¿Cuál es el plan para el caos de la carretera Z-453 de Zaragoza? Se necesitan drones para saberlo
Un gran desprendimiento ha cortado la Z-453 entre Jaraba y Calmarza. El Gobierno de Aragón evalúa la estabilidad de la ladera antes de retirar el material y reabrir la carretera con seguridad.
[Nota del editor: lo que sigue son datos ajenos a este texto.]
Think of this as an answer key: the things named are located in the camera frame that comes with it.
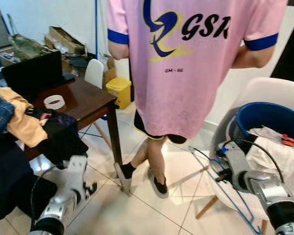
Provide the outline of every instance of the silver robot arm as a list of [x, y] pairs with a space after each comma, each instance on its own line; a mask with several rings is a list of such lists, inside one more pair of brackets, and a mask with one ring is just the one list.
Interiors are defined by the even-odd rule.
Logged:
[[35, 227], [29, 235], [63, 235], [77, 205], [97, 190], [97, 184], [86, 187], [84, 172], [87, 165], [85, 156], [72, 156], [67, 168], [64, 188], [50, 199]]
[[274, 174], [253, 171], [234, 142], [219, 153], [217, 157], [226, 169], [220, 172], [219, 179], [229, 181], [238, 191], [256, 195], [276, 235], [294, 235], [294, 196], [288, 187]]

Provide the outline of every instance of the wooden chair leg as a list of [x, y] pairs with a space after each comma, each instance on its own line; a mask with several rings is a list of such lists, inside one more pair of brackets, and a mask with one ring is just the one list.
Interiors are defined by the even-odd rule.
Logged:
[[261, 225], [261, 231], [262, 235], [266, 235], [268, 228], [268, 221], [263, 219], [262, 225]]
[[107, 143], [110, 149], [112, 149], [111, 141], [107, 137], [107, 135], [103, 132], [103, 130], [100, 128], [100, 126], [94, 121], [93, 122], [94, 126], [97, 128], [101, 136], [103, 137], [104, 141]]
[[208, 202], [208, 204], [198, 213], [196, 219], [200, 219], [216, 202], [218, 201], [218, 197], [214, 196], [213, 199]]

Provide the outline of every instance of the person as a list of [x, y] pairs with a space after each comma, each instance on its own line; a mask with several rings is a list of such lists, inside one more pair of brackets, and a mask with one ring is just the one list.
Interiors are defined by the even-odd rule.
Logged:
[[164, 142], [184, 143], [197, 135], [230, 68], [268, 63], [286, 5], [287, 0], [108, 1], [109, 51], [116, 60], [130, 58], [134, 126], [148, 136], [131, 162], [115, 165], [125, 192], [134, 170], [148, 160], [155, 192], [168, 196]]

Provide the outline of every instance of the blue sleeve trim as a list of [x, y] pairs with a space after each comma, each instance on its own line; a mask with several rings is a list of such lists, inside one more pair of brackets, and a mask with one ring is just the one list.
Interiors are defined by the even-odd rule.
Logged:
[[278, 33], [265, 37], [265, 38], [260, 38], [252, 41], [245, 41], [245, 45], [248, 47], [250, 50], [263, 50], [266, 48], [269, 48], [271, 46], [274, 46], [278, 40]]
[[128, 44], [129, 36], [126, 34], [118, 33], [108, 29], [108, 39], [112, 42], [119, 44]]

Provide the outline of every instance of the roll of tape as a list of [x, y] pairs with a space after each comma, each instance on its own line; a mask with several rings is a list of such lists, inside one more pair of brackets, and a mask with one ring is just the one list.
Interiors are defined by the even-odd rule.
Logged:
[[44, 104], [47, 109], [57, 110], [61, 109], [65, 105], [65, 102], [62, 96], [52, 95], [44, 100]]
El Gobierno de Aragón trabaja contrarreloj para evaluar y resolver la grave afección registrada en la carretera autonómica Z-453, que conecta los municipios de Jaraba y Calmarza, tras un importante desprendimiento de ladera que obligó a cortar el tráfico en ambos sentidos. El incidente se produjo a primera hora del sábado en los puntos kilométricos 2 y 3 de esta vía, dentro de la Comarca Comunidad de Calatayud, y ha generado una situación de bloqueo total en una carretera clave para la movilidad local.
Un desprendimiento de grandes dimensiones
El desprendimiento se produjo sobre las 7:15 horas del sábado y afectó a un tramo de unos 300 metros de longitud, con un espesor aproximado de 10 metros. La ladera colapsada arrastró una gran cantidad de material rocoso y vegetal que quedó depositado sobre la calzada, haciendo imposible la circulación y obligando al cierre inmediato de la vía por motivos de seguridad.
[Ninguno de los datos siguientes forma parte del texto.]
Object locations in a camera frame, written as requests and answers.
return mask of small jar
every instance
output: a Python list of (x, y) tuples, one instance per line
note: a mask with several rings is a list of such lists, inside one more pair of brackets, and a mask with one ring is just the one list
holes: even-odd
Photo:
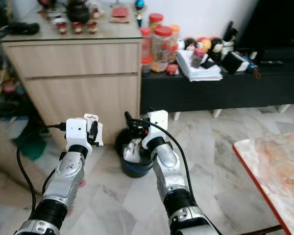
[(72, 23), (73, 26), (73, 32), (76, 34), (80, 34), (83, 32), (83, 27), (82, 27), (82, 23), (81, 22), (73, 22)]
[(151, 56), (151, 30), (147, 27), (141, 27), (141, 33), (143, 35), (142, 57), (146, 59)]
[(167, 26), (157, 26), (152, 36), (151, 69), (164, 72), (169, 64), (170, 42), (172, 29)]
[(97, 31), (96, 26), (97, 26), (97, 23), (96, 23), (96, 22), (89, 21), (89, 22), (87, 23), (88, 32), (91, 33), (91, 34), (96, 33), (96, 31)]
[(159, 13), (152, 13), (149, 15), (149, 28), (151, 32), (154, 32), (154, 29), (157, 26), (162, 25), (163, 15)]
[(180, 26), (171, 24), (169, 27), (172, 29), (171, 46), (175, 46), (177, 44), (177, 40), (180, 37)]
[(152, 62), (152, 56), (148, 58), (142, 58), (142, 76), (145, 77), (150, 74), (150, 65)]
[(192, 63), (191, 63), (192, 67), (198, 69), (200, 67), (201, 61), (204, 58), (205, 54), (206, 54), (206, 51), (204, 49), (196, 48), (192, 55)]
[(67, 23), (66, 22), (59, 22), (57, 23), (58, 31), (60, 34), (67, 33)]
[(176, 52), (177, 52), (178, 45), (176, 44), (175, 46), (172, 46), (170, 48), (170, 57), (169, 57), (169, 62), (173, 63), (176, 60)]

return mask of stack of papers
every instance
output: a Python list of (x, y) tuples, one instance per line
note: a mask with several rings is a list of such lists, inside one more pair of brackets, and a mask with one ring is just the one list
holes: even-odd
[[(208, 69), (204, 69), (203, 67), (199, 67), (198, 69), (191, 66), (192, 63), (192, 55), (193, 51), (188, 50), (179, 50), (177, 52), (176, 61), (180, 66), (182, 72), (188, 79), (193, 81), (219, 81), (222, 79), (222, 75), (220, 74), (221, 69), (218, 65), (213, 65)], [(207, 59), (207, 54), (205, 54), (203, 58), (203, 62)]]

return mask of electrical cord
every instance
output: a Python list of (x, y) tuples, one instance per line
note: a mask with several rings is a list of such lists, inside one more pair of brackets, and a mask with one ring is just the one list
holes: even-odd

Inspección sobre el terreno y primeras decisiones
El director general de Carreteras e Infraestructuras del Gobierno de Aragón, Miguel Ángel Arminio, se desplazó este domingo a la zona para supervisar in situ la magnitud del desprendimiento y coordinar las primeras actuaciones. Tras observar el volumen de material acumulado, Arminio anunció el envío de maquinaria pesada para fragmentar la piedra caída y facilitar su retirada.
El objetivo inicial es repicar el material rocoso para reducir su tamaño y estudiar los puntos más adecuados para su depósito, de forma que se pueda agilizar el movimiento de camiones y avanzar en la limpieza de la carretera.
Prioridad absoluta: asegurar la ladera
Antes de que comiencen los trabajos de retirada, el Gobierno de Aragón considera imprescindible garantizar la estabilidad de la ladera afectada. La entrada de maquinaria y operarios no se producirá hasta contar con la certeza de que no existe riesgo de nuevos desprendimientos durante las labores.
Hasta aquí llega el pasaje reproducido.